At a conference held in Beijing Lenovo announced it is entering the market its first line of compact 3D printers, marking the first time a major technology manufacturer has entered the arena. Beyond Lenovo’s new 3D printer, the Chinese consumer electronics giant is already active in the virtual 3D market with the Lenovo Google Tango smartphone, capable of capturing environmental 3D data.
Lenovo’s new small 3D printer, the L20, is based on Intel Edison electronics. The Fact that the Chinese computer manufacturer (which has acquired IBM’s consumer segment a few years ago) is now offering a 3D printer means that these machines have now reached a sufficient ease of use that they are ready for widespread adoption.
The L20 demonstrates this is the case by implementing all those features that enable plug ‘n play out of the box operation, with a printing process that is stable and reliable.
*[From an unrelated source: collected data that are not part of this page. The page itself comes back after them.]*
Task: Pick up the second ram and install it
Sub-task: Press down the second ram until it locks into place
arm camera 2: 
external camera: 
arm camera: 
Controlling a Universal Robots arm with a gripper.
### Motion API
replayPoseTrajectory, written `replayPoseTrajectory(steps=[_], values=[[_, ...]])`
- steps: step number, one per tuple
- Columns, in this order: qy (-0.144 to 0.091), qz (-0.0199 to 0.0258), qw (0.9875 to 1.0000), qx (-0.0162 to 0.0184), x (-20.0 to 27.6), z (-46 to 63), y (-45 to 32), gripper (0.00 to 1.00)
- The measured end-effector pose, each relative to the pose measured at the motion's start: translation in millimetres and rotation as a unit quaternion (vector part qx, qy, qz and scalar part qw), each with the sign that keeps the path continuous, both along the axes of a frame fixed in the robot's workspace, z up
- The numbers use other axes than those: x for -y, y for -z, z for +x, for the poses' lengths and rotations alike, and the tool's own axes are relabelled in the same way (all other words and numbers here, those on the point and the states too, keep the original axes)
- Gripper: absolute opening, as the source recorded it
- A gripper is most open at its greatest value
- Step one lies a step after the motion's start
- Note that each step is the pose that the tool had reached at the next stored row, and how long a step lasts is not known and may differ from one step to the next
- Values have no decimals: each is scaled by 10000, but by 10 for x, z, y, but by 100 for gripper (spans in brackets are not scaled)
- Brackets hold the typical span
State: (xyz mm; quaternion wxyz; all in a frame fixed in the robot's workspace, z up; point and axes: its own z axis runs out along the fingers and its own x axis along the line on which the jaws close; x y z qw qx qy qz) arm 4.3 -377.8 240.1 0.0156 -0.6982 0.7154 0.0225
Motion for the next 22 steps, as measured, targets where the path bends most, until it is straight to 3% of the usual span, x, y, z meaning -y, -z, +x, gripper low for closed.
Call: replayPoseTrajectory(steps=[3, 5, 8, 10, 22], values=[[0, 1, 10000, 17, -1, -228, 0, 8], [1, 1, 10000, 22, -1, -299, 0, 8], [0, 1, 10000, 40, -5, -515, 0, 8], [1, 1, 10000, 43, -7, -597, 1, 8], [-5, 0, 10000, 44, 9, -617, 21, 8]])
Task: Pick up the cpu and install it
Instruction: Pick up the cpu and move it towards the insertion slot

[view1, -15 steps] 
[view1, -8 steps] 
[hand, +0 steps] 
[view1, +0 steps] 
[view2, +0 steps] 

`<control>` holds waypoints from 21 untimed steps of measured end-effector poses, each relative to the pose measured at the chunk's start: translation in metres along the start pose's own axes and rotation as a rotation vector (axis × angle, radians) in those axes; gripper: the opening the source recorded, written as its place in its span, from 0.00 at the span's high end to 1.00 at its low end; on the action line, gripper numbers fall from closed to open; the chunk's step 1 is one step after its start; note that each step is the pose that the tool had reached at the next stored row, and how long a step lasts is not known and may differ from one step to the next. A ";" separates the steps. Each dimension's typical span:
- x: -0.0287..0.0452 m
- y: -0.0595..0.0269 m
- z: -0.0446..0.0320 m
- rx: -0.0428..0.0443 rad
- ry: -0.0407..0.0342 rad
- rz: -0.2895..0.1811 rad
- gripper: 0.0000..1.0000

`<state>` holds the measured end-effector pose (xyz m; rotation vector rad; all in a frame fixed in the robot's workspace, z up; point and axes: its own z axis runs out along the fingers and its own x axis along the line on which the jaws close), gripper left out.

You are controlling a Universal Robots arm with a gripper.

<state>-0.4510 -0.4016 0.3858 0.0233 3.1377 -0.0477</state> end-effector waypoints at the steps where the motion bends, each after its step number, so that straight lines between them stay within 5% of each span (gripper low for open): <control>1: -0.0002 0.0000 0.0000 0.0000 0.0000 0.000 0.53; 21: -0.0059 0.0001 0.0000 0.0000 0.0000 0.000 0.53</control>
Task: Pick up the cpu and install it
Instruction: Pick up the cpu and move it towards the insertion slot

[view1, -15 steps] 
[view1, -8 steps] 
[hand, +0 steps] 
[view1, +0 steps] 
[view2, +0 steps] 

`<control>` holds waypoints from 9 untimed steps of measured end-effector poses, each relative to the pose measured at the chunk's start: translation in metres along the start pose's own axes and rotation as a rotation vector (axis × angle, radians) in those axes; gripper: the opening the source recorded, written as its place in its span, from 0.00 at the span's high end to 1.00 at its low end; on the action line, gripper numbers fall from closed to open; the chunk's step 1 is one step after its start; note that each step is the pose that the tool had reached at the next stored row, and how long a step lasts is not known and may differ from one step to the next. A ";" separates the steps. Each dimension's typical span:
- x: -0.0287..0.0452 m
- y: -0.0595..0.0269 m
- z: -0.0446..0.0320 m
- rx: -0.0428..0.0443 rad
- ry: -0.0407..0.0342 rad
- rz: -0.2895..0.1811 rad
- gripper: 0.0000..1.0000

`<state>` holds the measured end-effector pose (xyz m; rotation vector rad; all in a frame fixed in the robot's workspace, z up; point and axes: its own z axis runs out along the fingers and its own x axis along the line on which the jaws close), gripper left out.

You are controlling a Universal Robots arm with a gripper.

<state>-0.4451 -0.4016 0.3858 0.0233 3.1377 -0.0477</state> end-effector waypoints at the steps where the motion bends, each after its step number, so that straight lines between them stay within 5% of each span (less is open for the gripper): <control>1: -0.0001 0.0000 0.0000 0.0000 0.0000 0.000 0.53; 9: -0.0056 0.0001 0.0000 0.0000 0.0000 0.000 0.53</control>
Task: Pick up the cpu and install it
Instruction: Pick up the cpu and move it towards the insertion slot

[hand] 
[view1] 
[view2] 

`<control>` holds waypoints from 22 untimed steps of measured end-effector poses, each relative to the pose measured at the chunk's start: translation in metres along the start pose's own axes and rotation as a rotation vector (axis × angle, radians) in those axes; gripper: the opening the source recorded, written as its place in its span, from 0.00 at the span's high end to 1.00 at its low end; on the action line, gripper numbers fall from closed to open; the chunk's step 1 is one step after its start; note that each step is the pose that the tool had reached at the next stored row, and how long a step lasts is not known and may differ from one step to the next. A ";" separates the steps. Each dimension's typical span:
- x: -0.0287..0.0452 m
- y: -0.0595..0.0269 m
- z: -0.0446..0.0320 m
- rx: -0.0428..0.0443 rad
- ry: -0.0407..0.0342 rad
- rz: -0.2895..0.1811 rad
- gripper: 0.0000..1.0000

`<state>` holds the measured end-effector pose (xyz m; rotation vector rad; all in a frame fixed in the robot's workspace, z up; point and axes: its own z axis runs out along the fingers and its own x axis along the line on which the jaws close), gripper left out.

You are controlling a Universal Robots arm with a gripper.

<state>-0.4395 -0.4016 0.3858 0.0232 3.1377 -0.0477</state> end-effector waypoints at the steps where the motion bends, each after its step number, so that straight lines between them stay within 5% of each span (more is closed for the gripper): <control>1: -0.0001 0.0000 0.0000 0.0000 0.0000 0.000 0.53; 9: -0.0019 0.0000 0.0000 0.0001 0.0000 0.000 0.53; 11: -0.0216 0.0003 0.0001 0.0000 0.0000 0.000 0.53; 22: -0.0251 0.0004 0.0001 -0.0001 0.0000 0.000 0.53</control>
Lenovo is targeting education, design, creative DIY, medical and other industries as potential adopters.
The 3D printers’ body have a full aluminum frame structure, ensuring stability, with a full weight of 8.8 kg that is both lightweight and flexible. The printer’s 41 liter volume translates into a 20 x 18 x 16 cm 3D printing chamber.
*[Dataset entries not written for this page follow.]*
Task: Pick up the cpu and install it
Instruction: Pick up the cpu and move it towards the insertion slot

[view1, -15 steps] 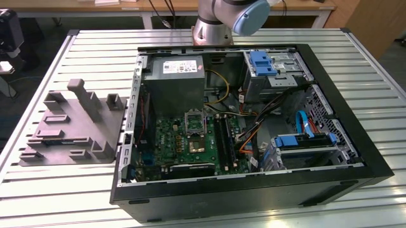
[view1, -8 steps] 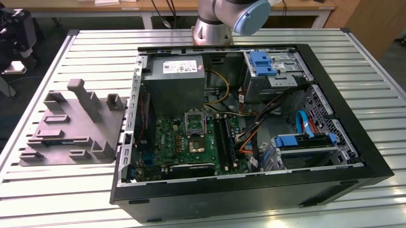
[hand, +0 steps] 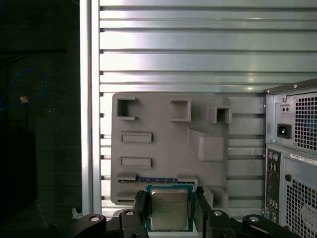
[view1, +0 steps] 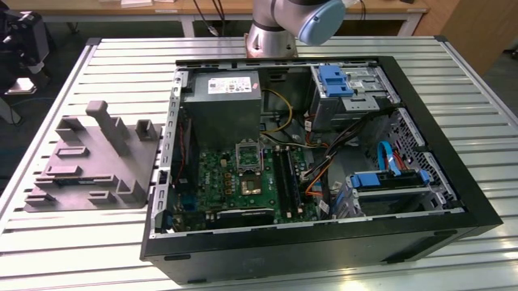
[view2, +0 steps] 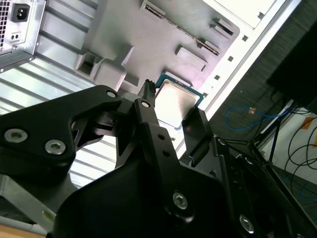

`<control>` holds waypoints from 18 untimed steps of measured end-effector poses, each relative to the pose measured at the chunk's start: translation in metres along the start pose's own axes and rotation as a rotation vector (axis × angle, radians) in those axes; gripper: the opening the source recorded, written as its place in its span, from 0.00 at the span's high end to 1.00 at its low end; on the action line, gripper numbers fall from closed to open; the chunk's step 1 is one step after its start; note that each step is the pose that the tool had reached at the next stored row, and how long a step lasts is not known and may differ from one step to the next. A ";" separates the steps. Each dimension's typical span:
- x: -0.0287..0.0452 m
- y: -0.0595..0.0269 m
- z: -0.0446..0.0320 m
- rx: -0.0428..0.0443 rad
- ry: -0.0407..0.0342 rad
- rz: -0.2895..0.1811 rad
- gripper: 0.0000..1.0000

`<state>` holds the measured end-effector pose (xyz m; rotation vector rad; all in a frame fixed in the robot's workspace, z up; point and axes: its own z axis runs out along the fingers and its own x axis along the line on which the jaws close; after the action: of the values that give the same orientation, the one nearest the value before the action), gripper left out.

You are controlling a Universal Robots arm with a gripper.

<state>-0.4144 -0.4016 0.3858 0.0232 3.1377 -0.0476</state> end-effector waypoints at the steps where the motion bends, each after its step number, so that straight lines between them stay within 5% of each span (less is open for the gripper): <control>1: -0.0011 0.0000 0.0000 0.0000 0.0000 0.000 0.53; 8: -0.0092 0.0001 0.0000 -0.0009 0.0000 0.000 0.53; 12: -0.0121 0.0002 0.0000 -0.0245 0.0004 0.000 0.53; 18: -0.0234 0.0004 0.0001 -0.0249 0.0004 0.000 0.53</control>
<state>-0.3910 -0.4016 0.3858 0.0233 3.1383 -0.0086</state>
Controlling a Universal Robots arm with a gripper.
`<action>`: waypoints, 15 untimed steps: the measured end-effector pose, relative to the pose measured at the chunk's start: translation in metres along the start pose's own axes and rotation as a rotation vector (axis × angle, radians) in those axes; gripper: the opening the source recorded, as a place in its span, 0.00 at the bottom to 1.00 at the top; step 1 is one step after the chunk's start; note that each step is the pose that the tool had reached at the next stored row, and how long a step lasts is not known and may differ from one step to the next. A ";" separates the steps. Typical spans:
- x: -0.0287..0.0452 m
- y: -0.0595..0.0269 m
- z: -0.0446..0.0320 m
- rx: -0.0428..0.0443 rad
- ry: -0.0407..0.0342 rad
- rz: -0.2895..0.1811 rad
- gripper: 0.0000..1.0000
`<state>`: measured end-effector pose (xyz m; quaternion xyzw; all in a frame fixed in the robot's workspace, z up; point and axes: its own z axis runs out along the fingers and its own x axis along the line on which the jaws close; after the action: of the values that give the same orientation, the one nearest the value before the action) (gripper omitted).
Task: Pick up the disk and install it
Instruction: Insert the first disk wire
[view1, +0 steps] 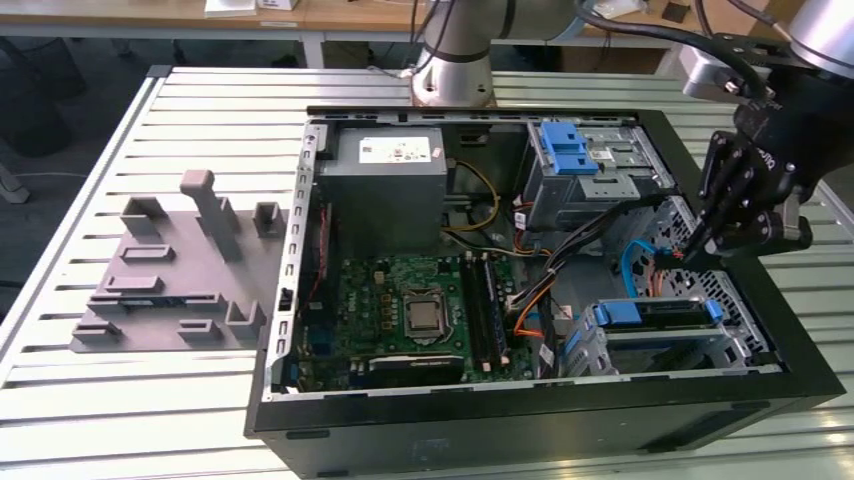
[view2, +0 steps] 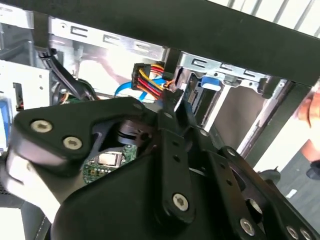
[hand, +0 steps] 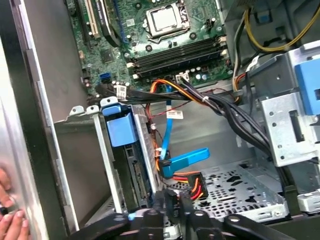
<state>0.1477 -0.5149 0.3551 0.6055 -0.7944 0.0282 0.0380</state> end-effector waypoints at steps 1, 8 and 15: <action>-0.0008 0.0002 0.0000 0.0017 0.0068 0.001 0.23; -0.0009 0.0004 0.0018 0.0023 0.0018 -0.015 0.16; 0.0036 0.0007 0.0051 0.0097 0.0003 -0.056 0.16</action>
<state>0.1459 -0.5186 0.3504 0.6278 -0.7769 0.0310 0.0360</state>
Lenovo’s technology also supports intelligent automatic bed leveling, without complex manual adjustment. Compatible materials include PLA, rubber, was, wood, and more filament materials. , a flexible rubber, wax, wood, rubber variety of printing supplies Ding Liang, can print 6cm floating bridge model. In the installation, the Lenovo 2D and 3D printers as easy to operate, enabling the phone to monitor print status and power protection and the print job to pause and resume functions.
In addition to the L20, Lenovo also offers a smaller printer that is even more consumer friendly and focused on further improve the user experience. Surely this is just the beginning for what is finally starting to shape up as mass 3D printer adoption.